Surrendering To The Extremes: Meet Some of 2012's Scariest Candidates


http://www.nationalmemo.com/surrendering-to-the-extremes-meet-some-of-2012s-scariest-candidates/4/

When Todd Akin, Republican nominee for the US Senate in Missouri, picked the wrong words to describe what has become mainstream pro-life doctrine, he ignited a firestorm. The Republican Party is still smarting from the 2010 losses of Christine O’Donnell, Sharron Angle and Ken Buck, which cost them the Senate. So the GOP machine turned on Akin with such sharpness and certainty, you’d almost think he’d suggested Mitt Romney pay a normal tax rate.

But Akin isn’t some fringe figure. He is the GOP mainstream. He wasn’t even the Tea Party candidate in the primary — that was Sarah Steelman, endorsed by Sarah Palin herself. What Akin is running on — taking health insurance from at least 30 million Americans, gutting government, and lowering taxes for the richest — is pretty much what every Republican in the country is running on. On Tuesday, the GOP officially approved Akin’s “offensive” views on women’s health in the form of the “human life amendment,” making them central to the party’s 2012 platform.

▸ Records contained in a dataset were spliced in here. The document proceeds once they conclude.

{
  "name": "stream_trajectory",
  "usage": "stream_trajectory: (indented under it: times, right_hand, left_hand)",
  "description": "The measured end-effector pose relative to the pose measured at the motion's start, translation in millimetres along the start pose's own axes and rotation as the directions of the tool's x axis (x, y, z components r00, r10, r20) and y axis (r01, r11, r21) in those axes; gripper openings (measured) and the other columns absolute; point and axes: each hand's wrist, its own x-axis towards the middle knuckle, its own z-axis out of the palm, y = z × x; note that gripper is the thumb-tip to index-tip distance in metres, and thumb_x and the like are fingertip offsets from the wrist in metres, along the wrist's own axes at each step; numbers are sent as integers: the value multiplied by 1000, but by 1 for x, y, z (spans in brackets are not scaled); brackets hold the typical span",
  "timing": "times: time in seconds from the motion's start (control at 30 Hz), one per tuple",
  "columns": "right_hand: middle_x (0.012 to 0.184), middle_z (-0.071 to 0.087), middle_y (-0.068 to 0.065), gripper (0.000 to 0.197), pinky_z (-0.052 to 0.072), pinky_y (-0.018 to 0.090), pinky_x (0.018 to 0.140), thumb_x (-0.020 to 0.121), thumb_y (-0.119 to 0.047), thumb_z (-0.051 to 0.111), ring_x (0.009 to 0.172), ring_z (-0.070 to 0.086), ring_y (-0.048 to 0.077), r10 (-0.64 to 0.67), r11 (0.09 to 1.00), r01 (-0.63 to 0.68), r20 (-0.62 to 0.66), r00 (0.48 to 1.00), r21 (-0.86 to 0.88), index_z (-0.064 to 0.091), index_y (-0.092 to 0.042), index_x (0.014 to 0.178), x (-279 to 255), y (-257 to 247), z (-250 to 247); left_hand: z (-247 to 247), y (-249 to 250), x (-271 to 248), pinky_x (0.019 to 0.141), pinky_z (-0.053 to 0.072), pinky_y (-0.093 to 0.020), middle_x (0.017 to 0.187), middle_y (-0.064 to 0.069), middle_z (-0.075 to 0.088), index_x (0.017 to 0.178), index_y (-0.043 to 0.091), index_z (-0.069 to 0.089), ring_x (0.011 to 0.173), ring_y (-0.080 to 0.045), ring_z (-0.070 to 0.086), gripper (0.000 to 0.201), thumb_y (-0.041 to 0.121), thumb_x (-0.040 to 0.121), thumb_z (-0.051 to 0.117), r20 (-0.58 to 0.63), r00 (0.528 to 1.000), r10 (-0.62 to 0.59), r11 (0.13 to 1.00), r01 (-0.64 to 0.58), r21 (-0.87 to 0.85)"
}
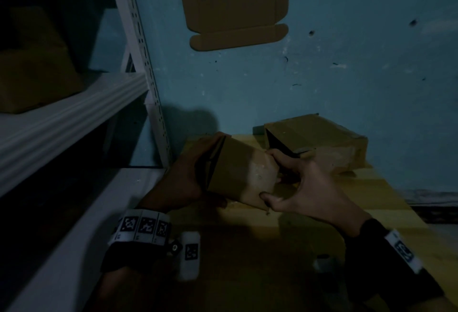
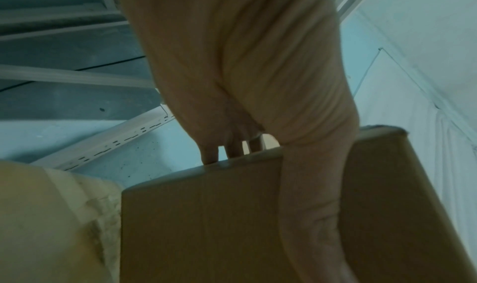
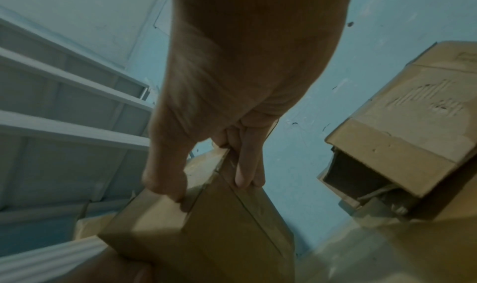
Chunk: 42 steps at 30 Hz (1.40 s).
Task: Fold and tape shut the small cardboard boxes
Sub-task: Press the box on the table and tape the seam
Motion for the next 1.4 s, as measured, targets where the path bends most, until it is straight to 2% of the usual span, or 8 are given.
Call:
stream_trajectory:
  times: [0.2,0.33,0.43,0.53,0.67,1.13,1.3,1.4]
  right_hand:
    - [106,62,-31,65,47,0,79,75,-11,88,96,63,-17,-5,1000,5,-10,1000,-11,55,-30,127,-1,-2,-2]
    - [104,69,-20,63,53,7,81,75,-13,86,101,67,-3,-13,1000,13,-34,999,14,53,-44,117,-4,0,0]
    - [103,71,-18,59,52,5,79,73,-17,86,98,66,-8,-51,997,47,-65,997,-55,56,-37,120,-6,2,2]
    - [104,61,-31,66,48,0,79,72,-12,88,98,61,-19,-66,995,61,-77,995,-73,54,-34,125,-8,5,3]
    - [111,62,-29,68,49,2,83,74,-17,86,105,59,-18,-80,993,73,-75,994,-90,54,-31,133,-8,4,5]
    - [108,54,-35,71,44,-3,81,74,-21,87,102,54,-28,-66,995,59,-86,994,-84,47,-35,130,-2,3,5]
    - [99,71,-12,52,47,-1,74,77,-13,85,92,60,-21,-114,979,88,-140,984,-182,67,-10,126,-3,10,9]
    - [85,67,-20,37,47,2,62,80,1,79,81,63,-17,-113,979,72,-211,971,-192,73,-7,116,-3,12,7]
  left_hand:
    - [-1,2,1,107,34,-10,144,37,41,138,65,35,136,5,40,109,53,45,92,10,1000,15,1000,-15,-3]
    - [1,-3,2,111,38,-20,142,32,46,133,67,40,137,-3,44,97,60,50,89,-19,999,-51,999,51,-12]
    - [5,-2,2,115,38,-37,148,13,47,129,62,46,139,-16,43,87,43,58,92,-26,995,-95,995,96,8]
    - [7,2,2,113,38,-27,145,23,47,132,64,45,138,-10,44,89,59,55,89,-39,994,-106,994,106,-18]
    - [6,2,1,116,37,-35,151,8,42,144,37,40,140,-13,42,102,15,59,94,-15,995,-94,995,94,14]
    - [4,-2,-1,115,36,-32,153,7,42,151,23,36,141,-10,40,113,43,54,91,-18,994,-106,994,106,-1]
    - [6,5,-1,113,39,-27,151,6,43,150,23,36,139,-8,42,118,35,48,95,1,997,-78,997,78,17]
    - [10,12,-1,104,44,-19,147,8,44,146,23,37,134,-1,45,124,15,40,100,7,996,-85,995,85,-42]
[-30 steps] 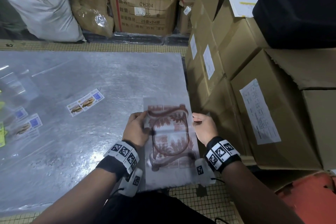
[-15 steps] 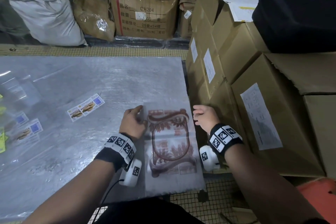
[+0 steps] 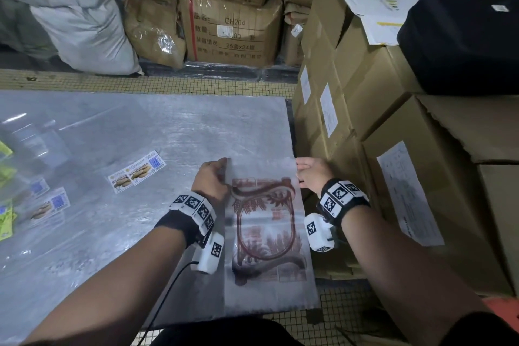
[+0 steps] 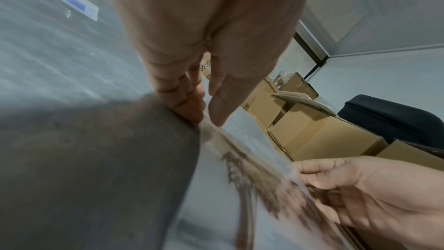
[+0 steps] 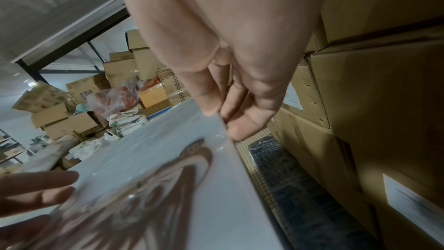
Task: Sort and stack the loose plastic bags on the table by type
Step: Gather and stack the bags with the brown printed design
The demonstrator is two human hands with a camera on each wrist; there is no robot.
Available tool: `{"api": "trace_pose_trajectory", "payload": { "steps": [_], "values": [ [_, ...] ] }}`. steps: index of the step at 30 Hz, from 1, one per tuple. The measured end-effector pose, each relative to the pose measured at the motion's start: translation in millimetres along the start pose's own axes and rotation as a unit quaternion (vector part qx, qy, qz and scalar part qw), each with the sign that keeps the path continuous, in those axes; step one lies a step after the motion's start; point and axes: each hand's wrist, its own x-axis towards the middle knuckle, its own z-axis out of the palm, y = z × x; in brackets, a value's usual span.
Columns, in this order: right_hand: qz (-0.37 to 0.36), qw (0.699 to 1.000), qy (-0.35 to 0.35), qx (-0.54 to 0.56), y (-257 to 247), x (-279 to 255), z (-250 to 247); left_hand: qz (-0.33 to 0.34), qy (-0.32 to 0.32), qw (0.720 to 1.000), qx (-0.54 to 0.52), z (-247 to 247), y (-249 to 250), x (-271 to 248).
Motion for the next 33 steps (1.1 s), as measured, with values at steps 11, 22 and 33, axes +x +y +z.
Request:
{"api": "trace_pose_trajectory", "payload": {
  "steps": [11,22,33],
  "values": [
    [0.009,1.0,-0.025,0.002,2,-5,-1,-0.015,-0.023,0.995,-0.1,-5,-3,-26],
    [-0.032,0.998,0.018,-0.045,108,-75,8,0.011,-0.085,0.993,-0.076,-6,-10,-117],
    [-0.071,0.995,0.036,-0.053,110,-130,17,0.018,-0.121,0.988,-0.091,2,-12,-128]
  ]
}}
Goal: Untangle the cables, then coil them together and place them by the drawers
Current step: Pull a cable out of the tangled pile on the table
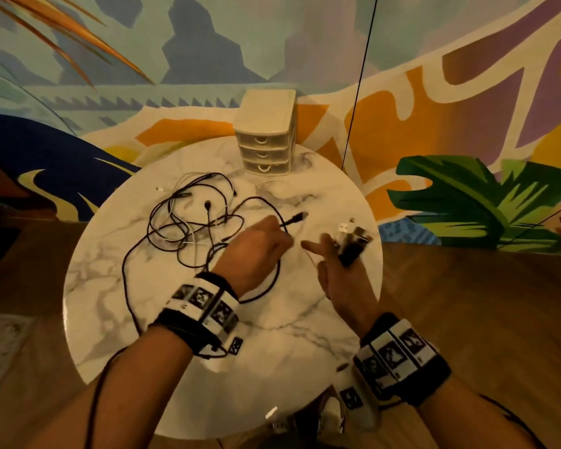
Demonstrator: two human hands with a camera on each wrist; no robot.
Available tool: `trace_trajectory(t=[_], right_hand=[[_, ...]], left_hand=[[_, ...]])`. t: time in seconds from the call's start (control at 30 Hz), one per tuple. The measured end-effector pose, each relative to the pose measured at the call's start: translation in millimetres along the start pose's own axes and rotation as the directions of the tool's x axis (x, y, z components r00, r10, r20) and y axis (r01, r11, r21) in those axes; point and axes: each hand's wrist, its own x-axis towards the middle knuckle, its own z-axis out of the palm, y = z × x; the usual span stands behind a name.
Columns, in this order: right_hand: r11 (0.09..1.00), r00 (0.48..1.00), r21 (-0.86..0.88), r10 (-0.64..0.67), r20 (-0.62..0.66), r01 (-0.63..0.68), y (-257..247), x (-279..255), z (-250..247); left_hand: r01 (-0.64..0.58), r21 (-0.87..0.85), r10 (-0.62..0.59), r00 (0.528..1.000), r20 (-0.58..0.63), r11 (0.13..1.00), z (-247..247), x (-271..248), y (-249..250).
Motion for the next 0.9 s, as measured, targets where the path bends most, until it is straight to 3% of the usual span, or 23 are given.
trace_trajectory(t=[0.13,0.23,0.33,0.47,0.57,0.67,0.77,0.83,0.9], right_hand=[[0.963,0.998,-0.265,-0.038,0.046,0.049,-4.7,13.8,8.7],[0.929,0.995,-0.358,-0.097,0.020,0.098,1.8,15.8,4.8],[0.924,0.988,-0.364,-0.146,-0.056,0.116,5.5,13.0,-0.4],[0.946,0.961,-0.255,-0.240,-0.138,0.200,-19.6,13.8,-13.4],[0.961,0.936,-0.050,-0.276,-0.216,0.272,-41.3,17.0,-24.6],[0.912,0.912,0.260,-0.217,-0.347,0.316,-57.6,24.9,-38.4],[0.853,0.882,0.401,-0.133,-0.452,0.334,-57.7,40.2,-51.7],[0.863,0.883,0.408,-0.087,-0.461,0.298,-45.5,46.1,-52.1],[0.881,0.895,0.414,-0.022,-0.445,0.228,-29.0,47.2,-50.8]], left_hand=[[0.007,0.200,-0.020,0.998,0.061,0.980,21.0,-9.4,30.0],[0.090,0.152,-0.087,0.996,-0.023,0.984,28.4,-10.8,27.0],[0.134,0.218,-0.097,0.980,-0.172,0.967,30.3,-4.0,3.3],[0.147,0.137,-0.115,0.969,-0.220,0.980,33.1,-4.9,-42.3],[0.195,0.115,-0.195,0.981,-0.017,0.974,51.8,-23.8,-78.5],[0.337,0.156,-0.356,0.928,0.114,0.928,59.4,-48.0,-115.8],[0.384,0.064,-0.387,0.922,0.035,0.921,41.4,-54.1,-129.7],[0.365,-0.029,-0.366,0.925,-0.100,0.930,27.6,-49.4,-127.0],[0.352,-0.093,-0.364,0.898,-0.249,0.932,15.0,-43.0,-117.6]])
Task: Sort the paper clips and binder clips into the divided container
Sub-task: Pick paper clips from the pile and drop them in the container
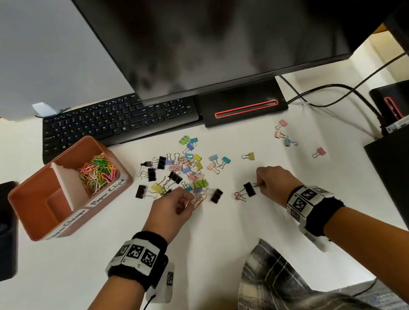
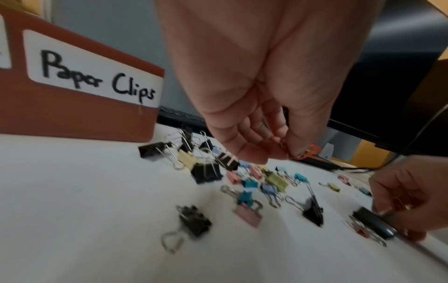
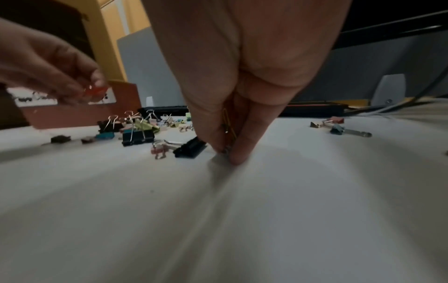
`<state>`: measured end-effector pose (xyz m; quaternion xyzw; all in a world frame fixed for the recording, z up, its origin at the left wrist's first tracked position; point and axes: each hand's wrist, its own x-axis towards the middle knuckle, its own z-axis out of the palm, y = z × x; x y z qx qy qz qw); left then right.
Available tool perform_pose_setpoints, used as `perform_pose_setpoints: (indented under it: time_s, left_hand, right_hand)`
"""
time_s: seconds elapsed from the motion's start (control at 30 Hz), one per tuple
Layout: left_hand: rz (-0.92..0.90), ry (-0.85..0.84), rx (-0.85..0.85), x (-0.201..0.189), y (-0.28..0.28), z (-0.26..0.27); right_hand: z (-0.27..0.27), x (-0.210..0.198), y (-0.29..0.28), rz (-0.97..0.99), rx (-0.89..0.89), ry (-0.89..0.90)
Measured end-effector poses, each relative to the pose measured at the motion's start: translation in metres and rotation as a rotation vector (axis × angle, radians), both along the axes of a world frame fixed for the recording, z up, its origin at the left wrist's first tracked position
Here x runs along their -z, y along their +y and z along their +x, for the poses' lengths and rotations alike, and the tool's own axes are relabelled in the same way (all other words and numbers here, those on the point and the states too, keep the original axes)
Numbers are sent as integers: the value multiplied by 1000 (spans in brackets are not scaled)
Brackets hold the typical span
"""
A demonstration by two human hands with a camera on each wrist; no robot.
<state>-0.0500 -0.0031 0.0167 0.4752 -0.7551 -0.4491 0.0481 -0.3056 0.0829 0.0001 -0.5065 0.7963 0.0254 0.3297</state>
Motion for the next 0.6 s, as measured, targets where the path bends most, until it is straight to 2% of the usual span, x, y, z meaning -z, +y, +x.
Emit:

The scariest thing about the GOP is how the fringe has taken over the party. But here are four candidates who personify just how extreme the Republican Party has become.

example #1:
Ted Cruz, Republican nominee for the U.S. Senate from Texas, is an Ivy League-educated lawyer. So how do you make a member of the “elite” palatable to the Tea Partiers? As Sarah Palin told a rally of Cruz supporters, “Ted is not going to D.C. to make nice with the frou-frou, chichi cocktail crowd.” Cruz rejects academic thought on the stump; instead he focuses on imaginary conspiracies that involve the World Bank and the UN. When he won his primary, George F. Will nearly had a George F. Willgasm, praising it as a victory for the “Madisonian.” Will neglected the fact that James Madison was the man who led the effort to pass the Virginia Statute for Religious Freedom, written by Thomas Jefferson. Ted Cruz on the other hand authored the Supreme Court brief that preserved the words “under God” in the Pledge of Allegiance. Reconciling the fundamentalism of tea partiers like Cruz with the Founders is nearly impossible, which is why David Barton, a historian who specializes in that speciousness, just had his book on Jefferson pulled from the shelf.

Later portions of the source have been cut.